Fatwa Majelis Ulama Indonesia (MUI) mengenai jaminan kesehatan cenderung meresahkan masyarakat. MUI seharusnya mengkaji lebih dalam soal layanan yang dikelola oleh Badan Penyelenggara Jaminan Sosial (BPJS) Kesehatan itu. Soalnya, jaminan kesehatan ini jelas bermanfaat besar bagi rakyat.
MUI menilai penyelenggaraan jaminan kesehatan ini tidak sesuai dengan syariat Islam karena menggunakan sistem premi seperti asuransi. MUI juga melihat pengelolaan dana peserta BPJS bermasalah secara syariat lantaran bisa mengandung riba. Alasannya, BPJS boleh menanamkan dana iuran peserta ke sistem perbankan konvensional. Di mata MUI, dana peserta seharusnya diinvestasikan ke sektor yang halal. Kalau ditanam di bank biasa, bukan bank syariah, hasil investasi itu dianggap haram. Itu sebabnya, Tim Dewan Syariah Nasional MUI mendorong pemerintah untuk segera memperbaiki penyelenggaraan BPJS Kesehatan sesuai dengan syariat.
Sepintas, seruan itu tampak masuk akal, tapi sebetulnya mengada-ada dan amat terlambat. Kendati telah mengumumkan fatwa itu sebulan lalu, MUI sebetulnya mengungkit lagi masalah yang sudah lama diputuskan secara politik.
Munculnya jaminan kesehatan didasari Undang-Undang Nomor 40 Tahun 2004 tentang Sistem Jaminan Sosial Nasional. Undang-undang itu tidak mewajibkan BPJS mengelola dana peserta secara syariat. Prinsip yang diatur dalam undang-undang itu antara lain kegotongroyongan, nirlaba, akuntabilitas, amanat, dan hasil pengelolaan dipergunakan seluruhnya untuk kepentingan peserta.
Dana peserta juga tidak wajib ditanamkan ke bank syariah. Hal tersebut diatur dalam Undang-Undang Nomor 24 Tahun 2011 tentang Badan Penyelenggara Jaminan Sosial. Dinyatakan pada Pasal 43 undang-undang tersebut, dana jaminan sosial digunakan untuk pembayaran manfaat, dana operasional penyelenggaraan program, dan diinvestasikan sesuai dengan peraturan perundang-undangan. Dengan kata lain, rambu-rambunya hanyalah investasi dana peserta itu tidak boleh melanggar ketentuan hukum positif, tak ada disebutkan tak boleh melanggar syariat.

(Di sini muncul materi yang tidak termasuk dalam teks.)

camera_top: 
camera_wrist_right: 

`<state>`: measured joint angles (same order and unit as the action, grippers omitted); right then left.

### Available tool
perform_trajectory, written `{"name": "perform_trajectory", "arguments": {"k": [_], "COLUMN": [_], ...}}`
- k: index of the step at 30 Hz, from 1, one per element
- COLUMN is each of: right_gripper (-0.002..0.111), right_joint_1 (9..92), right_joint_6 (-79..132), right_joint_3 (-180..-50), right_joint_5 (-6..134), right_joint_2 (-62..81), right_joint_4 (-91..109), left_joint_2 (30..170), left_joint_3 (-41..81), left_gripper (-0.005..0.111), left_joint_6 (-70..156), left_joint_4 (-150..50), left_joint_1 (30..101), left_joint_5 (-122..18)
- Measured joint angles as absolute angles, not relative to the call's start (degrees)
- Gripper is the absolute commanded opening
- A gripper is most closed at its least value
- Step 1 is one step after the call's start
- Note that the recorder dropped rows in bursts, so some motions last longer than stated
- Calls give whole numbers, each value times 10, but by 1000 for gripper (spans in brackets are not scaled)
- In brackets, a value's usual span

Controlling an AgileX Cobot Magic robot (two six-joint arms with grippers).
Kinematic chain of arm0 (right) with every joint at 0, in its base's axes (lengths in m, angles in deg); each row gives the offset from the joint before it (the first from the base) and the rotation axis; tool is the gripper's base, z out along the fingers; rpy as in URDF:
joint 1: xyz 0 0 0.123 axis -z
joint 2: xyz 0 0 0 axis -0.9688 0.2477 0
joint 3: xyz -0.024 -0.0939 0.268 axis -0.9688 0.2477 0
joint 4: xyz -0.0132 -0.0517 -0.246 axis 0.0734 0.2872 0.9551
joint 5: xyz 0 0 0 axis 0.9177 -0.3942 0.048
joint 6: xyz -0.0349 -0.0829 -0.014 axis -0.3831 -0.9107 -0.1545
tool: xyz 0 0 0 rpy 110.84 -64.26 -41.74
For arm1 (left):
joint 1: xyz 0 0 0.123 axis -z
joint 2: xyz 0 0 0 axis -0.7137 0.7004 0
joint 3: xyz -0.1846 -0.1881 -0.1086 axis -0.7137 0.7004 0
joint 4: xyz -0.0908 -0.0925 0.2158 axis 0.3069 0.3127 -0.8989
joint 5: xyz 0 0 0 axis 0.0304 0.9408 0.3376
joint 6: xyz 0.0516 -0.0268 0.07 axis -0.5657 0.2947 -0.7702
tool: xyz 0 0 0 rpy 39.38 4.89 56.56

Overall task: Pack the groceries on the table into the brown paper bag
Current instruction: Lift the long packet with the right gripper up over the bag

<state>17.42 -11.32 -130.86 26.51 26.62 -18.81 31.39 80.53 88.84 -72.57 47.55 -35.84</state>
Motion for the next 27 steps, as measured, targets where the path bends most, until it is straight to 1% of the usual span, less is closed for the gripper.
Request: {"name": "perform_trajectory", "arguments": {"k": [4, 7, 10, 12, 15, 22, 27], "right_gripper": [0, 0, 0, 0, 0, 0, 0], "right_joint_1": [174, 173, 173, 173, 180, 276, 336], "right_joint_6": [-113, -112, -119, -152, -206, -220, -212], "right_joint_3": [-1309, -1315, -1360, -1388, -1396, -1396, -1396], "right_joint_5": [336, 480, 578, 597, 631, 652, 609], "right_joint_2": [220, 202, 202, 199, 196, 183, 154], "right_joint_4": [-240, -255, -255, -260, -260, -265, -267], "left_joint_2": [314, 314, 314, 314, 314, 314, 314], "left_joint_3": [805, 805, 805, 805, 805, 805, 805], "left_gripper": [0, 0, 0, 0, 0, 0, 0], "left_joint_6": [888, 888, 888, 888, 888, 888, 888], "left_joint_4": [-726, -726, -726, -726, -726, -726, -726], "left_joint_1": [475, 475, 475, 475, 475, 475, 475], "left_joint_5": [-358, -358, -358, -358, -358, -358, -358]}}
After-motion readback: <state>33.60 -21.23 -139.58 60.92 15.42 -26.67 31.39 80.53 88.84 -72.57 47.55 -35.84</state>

Presiden Joko Widodo telah memerintahkan Direksi BPJS Kesehatan untuk berdialog dengan MUI. Langkah ini boleh saja dilakukan. Tapi sebetulnya pemerintah, juga Dewan Perwakilan Rakyat, bisa bersikap terhadap fatwa MUI. Tidak sepantasnya MUI mengungkit sistem jaminan sosial yang sudah lama disepakati dan bermanfaat besar bagi rakyat. Orang miskin kini lebih terlindungi karena adanya jaminan kesehatan. Jika mengubah pola penyelenggaraan sesuai dengan fatwa MUI, BPJS justru akan melanggar aturan.
Bila menginginkan jaminan kesehatan yang sesuai dengan hukum Islam, seharusnya MUI menyerukan hal itu saat membahas Rancangan Undang-Undang Sistem Jaminan Sosial Nasional pada 2004 atau ketika memperbincangkan RUU tentang BPJS empat tahun silam. Kini pun MUI masih bisa mendorong DPR atau pemerintah untuk merevisi undang-undang itu dan memasukkan unsur syariah. Cara ini lebih elegan ketimbang melempar fatwa yang meresahkan.